Need to find a RH AS 2.1 machine that I can experiment on ...
Logged In: YES
user_id=21885
Samer, I was able to get my hands on a RH AS 2.1 box to
test, and still cannot reproduce your bug.
# uname -a
Linux ... 2.4.9-e.27smp #1 SMP Tue Aug 5 15:49:54 EDT
2003 i686 unknown
# nsd -ft sample-config.tcl -u admin
...
[01/Jul/2004:16:07:44][18658.1024][-main-] Notice: nsmain:
AOLserver/3.5.5 starting
...
[01/Jul/2004:16:07:44][18658.1024][-main-] Error: dns:
gethostbyname failed: no valid IP address
[01/Jul/2004:16:07:44][18658.1024][-main-] Error: nssock:
failed to listen on :8000: No such file or directory
[01/Jul/2004:16:07:44][18658.3076][-nssock-] Notice:
nssock: starting
[01/Jul/2004:16:07:44][18658.3076][-nssock-] Notice:
nssock: accepting connections
# ldd nsd
...
libpthread.so.0 => /lib/i686/libpthread.so.0
(0x40025000)
libm.so.6 => /lib/i686/libm.so.6 (0x4003b000)

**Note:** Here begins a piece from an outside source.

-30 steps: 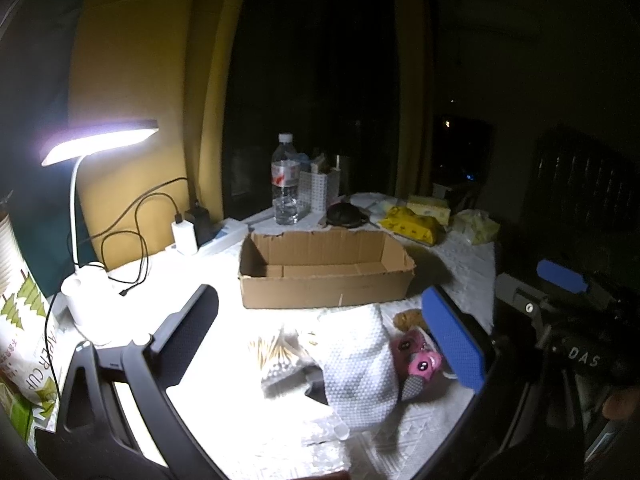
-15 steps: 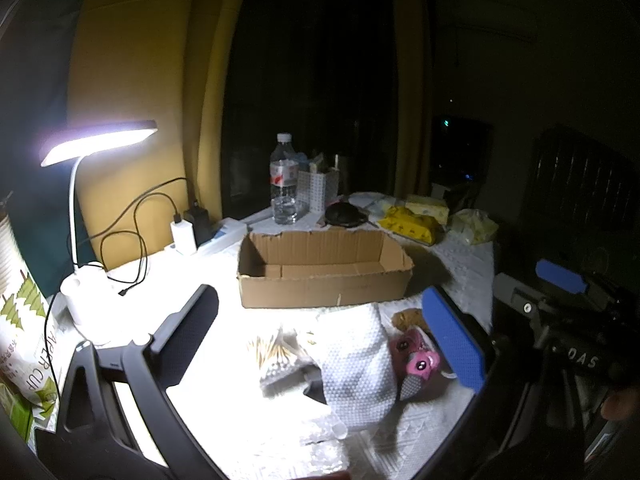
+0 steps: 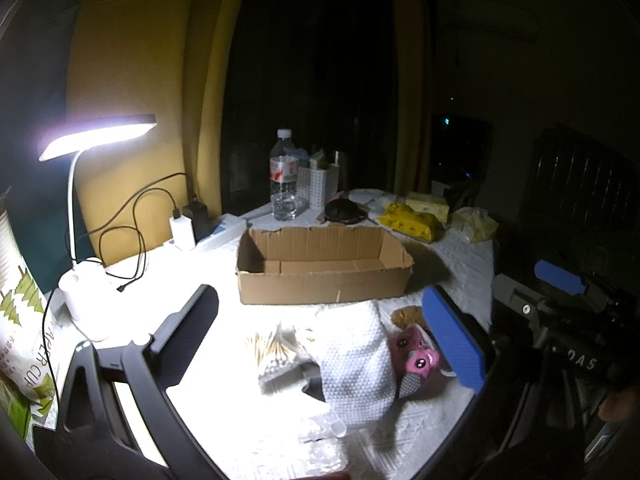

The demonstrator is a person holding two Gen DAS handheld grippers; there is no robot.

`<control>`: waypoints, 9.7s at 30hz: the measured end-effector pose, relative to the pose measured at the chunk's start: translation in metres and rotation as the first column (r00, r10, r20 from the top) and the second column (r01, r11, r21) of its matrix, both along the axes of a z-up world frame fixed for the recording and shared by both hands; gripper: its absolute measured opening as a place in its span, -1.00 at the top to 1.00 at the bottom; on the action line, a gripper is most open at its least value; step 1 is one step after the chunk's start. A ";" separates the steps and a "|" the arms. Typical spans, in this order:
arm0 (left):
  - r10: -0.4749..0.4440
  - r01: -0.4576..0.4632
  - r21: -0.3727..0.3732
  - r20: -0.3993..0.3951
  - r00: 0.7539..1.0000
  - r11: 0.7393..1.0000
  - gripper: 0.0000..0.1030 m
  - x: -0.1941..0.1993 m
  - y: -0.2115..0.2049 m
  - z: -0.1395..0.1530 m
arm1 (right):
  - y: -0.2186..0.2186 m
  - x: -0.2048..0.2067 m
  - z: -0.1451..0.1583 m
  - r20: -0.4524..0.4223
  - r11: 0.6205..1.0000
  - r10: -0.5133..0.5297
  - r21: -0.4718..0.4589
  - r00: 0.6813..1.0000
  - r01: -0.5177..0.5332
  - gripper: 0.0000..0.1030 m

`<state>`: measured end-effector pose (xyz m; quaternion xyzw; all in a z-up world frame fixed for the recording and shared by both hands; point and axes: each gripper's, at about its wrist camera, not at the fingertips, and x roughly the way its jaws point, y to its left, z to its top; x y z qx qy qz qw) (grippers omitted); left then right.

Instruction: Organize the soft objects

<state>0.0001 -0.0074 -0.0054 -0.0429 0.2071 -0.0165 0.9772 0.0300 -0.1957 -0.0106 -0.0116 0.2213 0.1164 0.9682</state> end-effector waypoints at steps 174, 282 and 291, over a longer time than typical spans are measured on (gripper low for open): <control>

libc.so.6 => /lib/i686/libc.so.6 (0x4005e000)
# ls -l /lib/i686/libpthread.so.0 /lib/i686/libc.so.6
lrwxrwxrwx 1 root root 13 May 8
2003 /lib/i686/libc.so.6 -> libc-2.2.4.so
lrwxrwxrwx 1 root root 17 May 8
2003 /lib/i686/libpthread.so.0 -> libpthread-0.9.so
I just realized this is 3.5.5. Let me try building 4.0.5 on this
box ...
Logged In: YES
user_id=21885
OK, I just built a clean AOLserver 4.0.5 on the RH AS 2.1 box,
and with the unmodified sample-config.tcl:
# bin/nsd -ft sample-config.tcl -u admin
...
[01/Jul/2004:16:38:52][22093.1024][-main-] Notice: nsmain:
AOLserver/4.0.5 starting
...
[01/Jul/2004:16:38:52][22093.1024][-main-] Error: dns:
gethostbyname failed: no valid IP address
[01/Jul/2004:16:38:52][22093.1024][-main-] Error: nssock:
failed to listen on :8000: No such file or directory
[01/Jul/2004:16:38:52][22093.3076][-driver-] Notice: starting
[01/Jul/2004:16:38:52][22093.3076][-driver-] Notice: driver:
accepting connections
I cannot reproduce this problem. What config .tcl file did you
use to start the server that gave you this error? If it wasn't
the stock, unmodified sample-config.tcl, could you attach the
file to this bug? Thanks.
Logged In: YES
user_id=21885
Ian Harding sent me an email that may shed some light on
this issue:
Date: Mon, 28 Jun 2004 10:40:43 -0700
From: "Ian Harding" <ianh@tpchd.org>
To: <aolserver@listserv.aol.com>
Subject: nsd Dumps Core if Interface Down at Startup
Ns_Tls: invalid key: 0: should be between 1 and 100
[1] Abort trap (core dumped) /usr/pkg/bin/nsd...
I get the above error when starting aolserver whenever
the network =
interface is down. Obviously, a server needs a valid
interface, but this =
seems like a cryptic error and ungraceful exit.
Of course, this could just be me.
NetBSD workstation.tpchd.org 2.0_BETA NetBSD 2.0_BETA
(iharding) #0: Thu =
May 13 14:25:35 UTC 2004
iharding@:/usr/src/sys/arch/i386/compile/iharding=
i386
aolserver-4.01 America Online's open source web server
aols-postgres-4.0 Postgres database access module for
aolserver
#0 0x48192e1b in kill () from /usr/lib/libc.so.12
(gdb) bt
#0 0x48192e1b in kill () from /usr/lib/libc.so.12
#1 0x482073db in abort () from /usr/lib/libc.so.12
#2 0x48114c76 in Tcl_PanicVA ()
from /usr/pkg/lib/libtcl84.so.1
#3 0x48114c95 in Tcl_Panic ()
from /usr/pkg/lib/libtcl84.so.1
#4 0x480acc3c in Ns_TlsGet ()
from /usr/pkg/lib/libnsthread.so
#5 0x4807cf8e in NsTclLogObjCmd ()
from /usr/pkg/lib/libnsd.so
#6 0x4807cab5 in NsTclLogObjCmd ()
from /usr/pkg/lib/libnsd.so
#7 0x4807c621 in Ns_Log () from /usr/pkg/lib/libnsd.so
#8 0x48075c09 in NsEnableDNSCache ()
from /usr/pkg/lib/libnsd.so
#9 0x48075b1e in NsEnableDNSCache ()
from /usr/pkg/lib/libnsd.so
#10 0x48075850 in Ns_GetAddrByHost ()
from /usr/pkg/lib/libnsd.so
#11 0x480757f5 in Ns_GetAddrByHost ()
from /usr/pkg/lib/libnsd.so
#12 0x4807d8eb in NsInitConf () from /usr/pkg/lib/libnsd.so
#13 0x4807bc49 in _init () from /usr/pkg/lib/libnsd.so
#14 0x4804bcc0 in _rtld () from /usr/libexec/ld.elf_so
Logged In: YES
user_id=21885
Personal notes -- HEAD, nsd/nsconf.c:92.
Logged In: YES
user_id=21885
The fix has been commited to CVS HEAD and will be
backported for 4.0.7.
Logged In: YES
user_id=21885
The problem comes from not being able to resolve the
hostname of the server via DNS, and at start-up when the DNS
API tries to Ns_Log the error, it fails because logging
isn't initialized at that point yet, resulting in the Ns_Tls
error.
The fix committed to 4.0.7 ensures that the logging
subsystem is initialized before the DNS attempt is made.